Work request
Which of the lines below contain the string "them"? Pull each one out of the data.
--- Dataset excerpts Enclosed Below ---
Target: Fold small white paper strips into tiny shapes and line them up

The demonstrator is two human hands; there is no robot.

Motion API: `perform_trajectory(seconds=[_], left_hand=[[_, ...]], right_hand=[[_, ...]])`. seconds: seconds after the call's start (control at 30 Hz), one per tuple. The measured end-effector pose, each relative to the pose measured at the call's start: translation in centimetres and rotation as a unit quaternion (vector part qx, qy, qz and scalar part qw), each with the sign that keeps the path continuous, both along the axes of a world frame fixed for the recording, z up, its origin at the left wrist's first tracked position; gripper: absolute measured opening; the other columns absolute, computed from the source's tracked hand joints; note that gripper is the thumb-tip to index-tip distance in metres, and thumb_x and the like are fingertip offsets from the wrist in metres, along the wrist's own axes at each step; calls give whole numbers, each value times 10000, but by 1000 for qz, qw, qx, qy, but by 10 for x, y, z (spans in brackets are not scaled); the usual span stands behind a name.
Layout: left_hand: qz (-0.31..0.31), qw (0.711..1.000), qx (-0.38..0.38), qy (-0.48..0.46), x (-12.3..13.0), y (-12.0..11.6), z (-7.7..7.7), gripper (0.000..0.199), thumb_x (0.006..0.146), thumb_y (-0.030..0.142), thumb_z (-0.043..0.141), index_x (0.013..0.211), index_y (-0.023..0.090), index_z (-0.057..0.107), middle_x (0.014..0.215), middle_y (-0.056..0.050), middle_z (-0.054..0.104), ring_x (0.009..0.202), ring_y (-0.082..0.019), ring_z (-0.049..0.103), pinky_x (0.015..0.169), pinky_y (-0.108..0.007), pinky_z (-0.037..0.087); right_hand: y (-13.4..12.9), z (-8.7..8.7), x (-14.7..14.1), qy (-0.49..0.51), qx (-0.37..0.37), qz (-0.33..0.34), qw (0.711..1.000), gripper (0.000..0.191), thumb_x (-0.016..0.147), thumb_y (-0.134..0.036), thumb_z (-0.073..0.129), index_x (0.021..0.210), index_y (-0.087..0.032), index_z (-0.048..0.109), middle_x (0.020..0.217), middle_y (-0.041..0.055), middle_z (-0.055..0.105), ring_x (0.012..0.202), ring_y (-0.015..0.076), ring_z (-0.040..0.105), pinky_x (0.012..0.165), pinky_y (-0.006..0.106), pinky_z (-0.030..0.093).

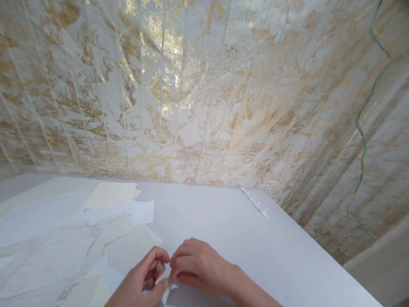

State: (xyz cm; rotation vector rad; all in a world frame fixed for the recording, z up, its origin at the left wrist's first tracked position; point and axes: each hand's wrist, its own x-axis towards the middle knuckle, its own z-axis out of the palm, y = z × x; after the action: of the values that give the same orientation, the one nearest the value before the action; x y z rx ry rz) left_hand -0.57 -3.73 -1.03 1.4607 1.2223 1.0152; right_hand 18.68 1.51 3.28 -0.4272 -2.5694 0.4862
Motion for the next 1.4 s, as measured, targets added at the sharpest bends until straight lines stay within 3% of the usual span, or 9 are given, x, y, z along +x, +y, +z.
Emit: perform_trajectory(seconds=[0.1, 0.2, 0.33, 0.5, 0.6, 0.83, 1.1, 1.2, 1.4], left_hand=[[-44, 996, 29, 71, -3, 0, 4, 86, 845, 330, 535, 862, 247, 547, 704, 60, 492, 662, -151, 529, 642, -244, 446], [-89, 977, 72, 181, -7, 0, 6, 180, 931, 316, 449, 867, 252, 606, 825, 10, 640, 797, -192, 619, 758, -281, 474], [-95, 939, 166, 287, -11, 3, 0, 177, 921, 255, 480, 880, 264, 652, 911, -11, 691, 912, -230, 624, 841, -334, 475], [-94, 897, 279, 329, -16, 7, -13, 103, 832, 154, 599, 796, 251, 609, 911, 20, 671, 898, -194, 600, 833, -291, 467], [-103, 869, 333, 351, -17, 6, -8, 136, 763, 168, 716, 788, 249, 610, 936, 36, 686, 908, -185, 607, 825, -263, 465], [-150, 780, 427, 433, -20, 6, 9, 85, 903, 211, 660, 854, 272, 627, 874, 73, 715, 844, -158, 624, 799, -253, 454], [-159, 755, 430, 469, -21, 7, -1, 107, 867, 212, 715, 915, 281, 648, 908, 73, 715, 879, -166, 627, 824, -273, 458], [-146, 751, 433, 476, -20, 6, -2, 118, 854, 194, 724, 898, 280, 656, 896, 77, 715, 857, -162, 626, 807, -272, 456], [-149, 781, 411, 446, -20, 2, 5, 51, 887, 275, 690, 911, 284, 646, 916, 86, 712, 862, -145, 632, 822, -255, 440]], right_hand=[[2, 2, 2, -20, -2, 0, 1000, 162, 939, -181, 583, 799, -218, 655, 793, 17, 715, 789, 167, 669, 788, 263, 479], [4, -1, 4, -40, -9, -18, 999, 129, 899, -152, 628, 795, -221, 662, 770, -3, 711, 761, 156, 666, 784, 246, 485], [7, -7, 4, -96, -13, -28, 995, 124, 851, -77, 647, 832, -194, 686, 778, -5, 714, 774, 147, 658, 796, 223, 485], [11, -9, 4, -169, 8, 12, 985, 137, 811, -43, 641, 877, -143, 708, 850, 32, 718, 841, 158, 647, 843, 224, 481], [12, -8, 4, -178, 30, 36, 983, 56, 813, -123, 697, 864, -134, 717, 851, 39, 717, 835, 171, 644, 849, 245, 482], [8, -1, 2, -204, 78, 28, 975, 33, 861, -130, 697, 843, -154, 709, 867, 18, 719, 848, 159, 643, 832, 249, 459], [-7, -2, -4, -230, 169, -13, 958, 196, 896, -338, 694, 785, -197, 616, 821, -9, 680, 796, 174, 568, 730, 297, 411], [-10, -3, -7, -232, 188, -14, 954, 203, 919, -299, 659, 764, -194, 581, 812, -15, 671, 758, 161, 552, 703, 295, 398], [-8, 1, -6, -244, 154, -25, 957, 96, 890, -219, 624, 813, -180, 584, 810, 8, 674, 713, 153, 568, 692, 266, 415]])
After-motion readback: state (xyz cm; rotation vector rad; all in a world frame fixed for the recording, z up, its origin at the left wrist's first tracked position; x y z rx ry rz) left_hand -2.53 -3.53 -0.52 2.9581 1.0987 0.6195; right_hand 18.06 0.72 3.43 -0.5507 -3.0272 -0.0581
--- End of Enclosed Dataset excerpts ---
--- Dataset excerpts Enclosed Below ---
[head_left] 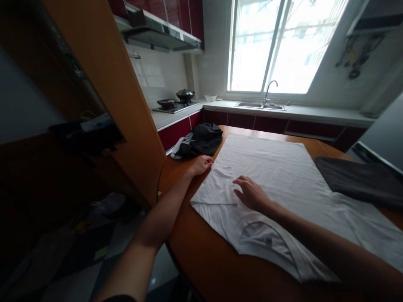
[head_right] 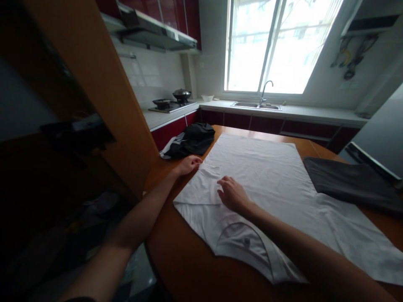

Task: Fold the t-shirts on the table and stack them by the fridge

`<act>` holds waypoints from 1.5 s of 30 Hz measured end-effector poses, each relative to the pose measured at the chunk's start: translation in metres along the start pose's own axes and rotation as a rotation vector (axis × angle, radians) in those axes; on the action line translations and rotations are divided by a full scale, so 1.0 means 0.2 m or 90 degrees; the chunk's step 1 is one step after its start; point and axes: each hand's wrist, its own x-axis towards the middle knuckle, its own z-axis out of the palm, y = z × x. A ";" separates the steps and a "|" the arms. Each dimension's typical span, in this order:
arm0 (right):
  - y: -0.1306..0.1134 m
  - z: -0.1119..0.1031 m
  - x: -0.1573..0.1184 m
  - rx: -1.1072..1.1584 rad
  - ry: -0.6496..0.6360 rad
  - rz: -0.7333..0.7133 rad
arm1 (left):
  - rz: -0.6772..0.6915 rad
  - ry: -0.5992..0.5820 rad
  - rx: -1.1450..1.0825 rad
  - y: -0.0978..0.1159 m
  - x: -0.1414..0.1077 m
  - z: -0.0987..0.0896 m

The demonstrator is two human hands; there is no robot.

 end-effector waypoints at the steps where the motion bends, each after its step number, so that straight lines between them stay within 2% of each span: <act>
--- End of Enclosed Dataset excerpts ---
Result
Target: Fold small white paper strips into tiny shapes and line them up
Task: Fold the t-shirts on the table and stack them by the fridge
 end-effector waypoints at the steps where the motion bends, each after its step number, so that straight lines between them stay within 2% of each span: <act>

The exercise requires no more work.